Directions — Set down, unchanged, the line holding "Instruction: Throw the" and all lines that follow it to the end of the material, leaving pictures out.
[Opening Information shown section]
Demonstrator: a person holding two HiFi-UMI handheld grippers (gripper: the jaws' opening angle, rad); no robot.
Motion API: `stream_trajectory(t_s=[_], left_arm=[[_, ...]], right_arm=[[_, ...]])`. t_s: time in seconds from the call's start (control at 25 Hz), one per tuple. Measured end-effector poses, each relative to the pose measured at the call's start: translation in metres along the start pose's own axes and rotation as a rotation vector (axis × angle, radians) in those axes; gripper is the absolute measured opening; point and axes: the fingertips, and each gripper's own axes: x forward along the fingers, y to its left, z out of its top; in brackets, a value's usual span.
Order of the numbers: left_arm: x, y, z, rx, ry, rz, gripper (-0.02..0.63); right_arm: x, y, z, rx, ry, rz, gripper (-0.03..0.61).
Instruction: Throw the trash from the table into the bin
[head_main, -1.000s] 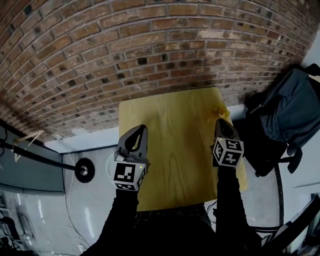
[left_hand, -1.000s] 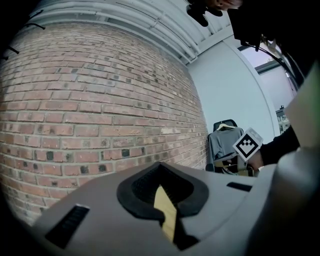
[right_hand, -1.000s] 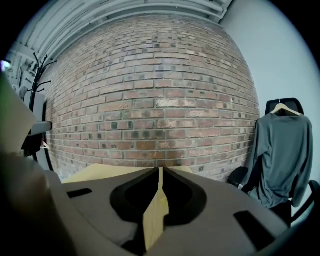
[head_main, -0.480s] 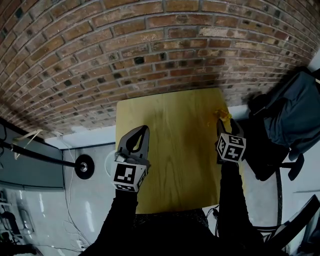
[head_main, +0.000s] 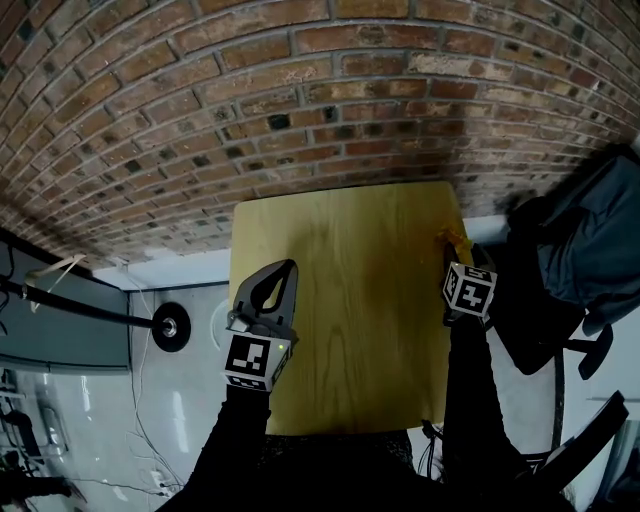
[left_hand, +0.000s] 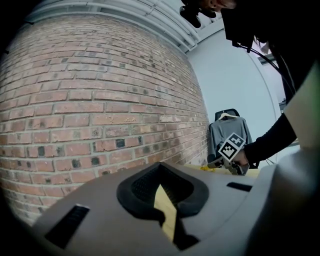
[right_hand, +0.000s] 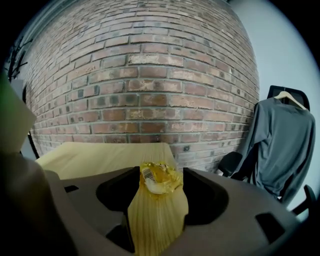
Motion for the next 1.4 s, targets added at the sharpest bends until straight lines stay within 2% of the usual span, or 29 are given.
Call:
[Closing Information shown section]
The completed task —
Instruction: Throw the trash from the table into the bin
[head_main, -1.000s] 
[left_hand, -1.000s] 
[right_hand, -1.000s] 
[head_main, -0.480s] 
[head_main, +0.000s] 
[left_hand, +0.000s] 
[right_hand, +0.000s] 
Motion for the next 1.4 s, targets added at the sharpest bends until straight lines stay within 2% of the usual span, or 29 are given.
Call:

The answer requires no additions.